- Maternal overweight/obesity without gestational diabetes (GDM) was associated with an increase in the risk for macrosomia and caesarean delivery.
- These risks were amplified when overweight/obesity was accompanied by GDM
Why this matters
- This study warrants the need for follow-up in obese women even with normal glucose tolerance.
- Findings highlight the importance of weight management among women of fertile age.
- Women with a singleton pregnancy who delivered in 2009 were identified from the Finnish Medical Birth Register (n=24,577; mean age, 30.0 years).
- Based on oral glucose tolerance test women were divided into GDM and no GDM group.
- Primary outcomes: macrosomia, caesarean delivery, and treatment at neonatal ward.
- Funding: Academy of Finland; others.
- Incidence of GDM in normal weight (body mass index [BMI], ≤24.9 kg/m2), overweight (BMI, 25.0-29.9 kg/m2) and obese (BMI, ≥30 kg/m2) women: 17.0%, 21.6% and 36.9%, respectively.
- Overweight and obese women without GDM were at an increased risk for:
- macrosomia: aOR, 1.18 (95% CI, 1.09-1.28) and 1.50 (95% CI, 1.19-1.88); and
- caesarean delivery: aOR, 1.17 (95% CI, 1.07-1.28) and 1.52 (95% CI, 1.37-1.69), respectively.
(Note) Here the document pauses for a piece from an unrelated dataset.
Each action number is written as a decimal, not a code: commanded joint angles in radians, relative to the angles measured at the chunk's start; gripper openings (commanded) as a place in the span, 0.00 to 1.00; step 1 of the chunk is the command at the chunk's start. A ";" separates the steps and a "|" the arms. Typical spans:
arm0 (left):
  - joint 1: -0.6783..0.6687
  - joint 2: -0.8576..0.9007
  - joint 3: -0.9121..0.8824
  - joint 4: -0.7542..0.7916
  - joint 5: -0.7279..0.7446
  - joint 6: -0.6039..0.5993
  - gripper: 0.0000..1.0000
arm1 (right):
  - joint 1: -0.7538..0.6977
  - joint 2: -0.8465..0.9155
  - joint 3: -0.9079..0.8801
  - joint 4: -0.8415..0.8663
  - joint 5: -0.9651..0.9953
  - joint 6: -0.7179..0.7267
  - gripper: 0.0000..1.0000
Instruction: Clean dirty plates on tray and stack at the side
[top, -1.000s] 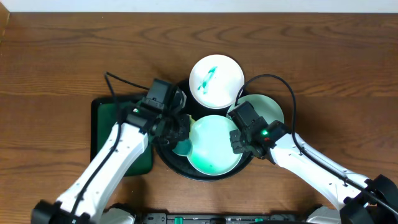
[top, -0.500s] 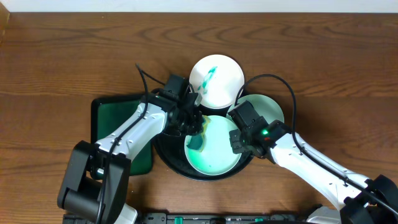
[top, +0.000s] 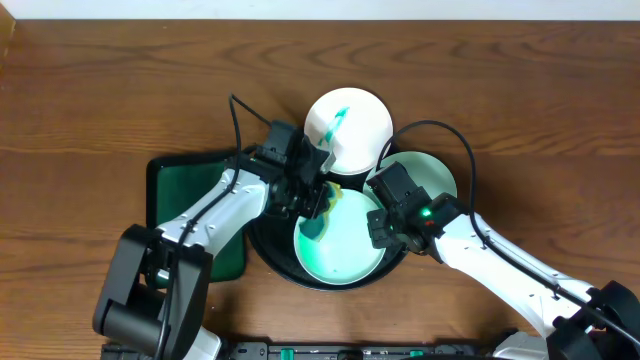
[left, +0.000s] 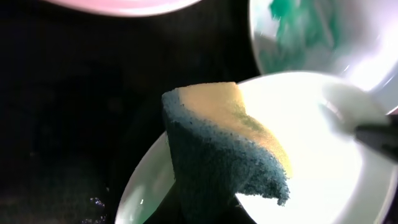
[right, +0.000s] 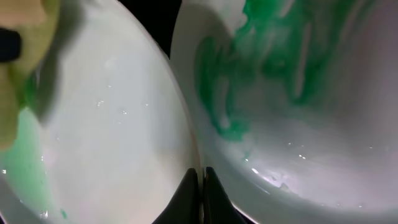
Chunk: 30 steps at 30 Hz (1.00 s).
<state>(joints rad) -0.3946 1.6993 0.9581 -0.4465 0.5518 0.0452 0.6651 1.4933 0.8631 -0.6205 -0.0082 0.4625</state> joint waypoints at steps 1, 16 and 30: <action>0.001 0.013 -0.053 0.013 0.008 0.075 0.07 | 0.003 -0.008 0.019 -0.001 -0.043 -0.015 0.01; 0.001 -0.002 -0.064 -0.050 -0.010 0.021 0.07 | 0.003 -0.008 0.019 -0.013 -0.045 -0.015 0.01; 0.001 -0.098 -0.064 -0.163 0.101 0.076 0.07 | 0.003 -0.008 0.019 -0.018 -0.045 -0.015 0.01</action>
- Among normal-weight women, those with GDM vs without GDM showed no significant increase in the risks for:
- macrosomia (aOR, 1.17; 95% CI, 0.85-1.62); and
- caesarean delivery (aOR, 1.10; 95% CI, 0.96-1.27).
- The interaction between GDM and BMI was significant for macrosomia, caesarean delivery, neonatal intensive care unit treatment, delivery induction, preterm delivery and neonatal hypoglycaemia (P<.001>
- Study may not be representative of all pregnant women.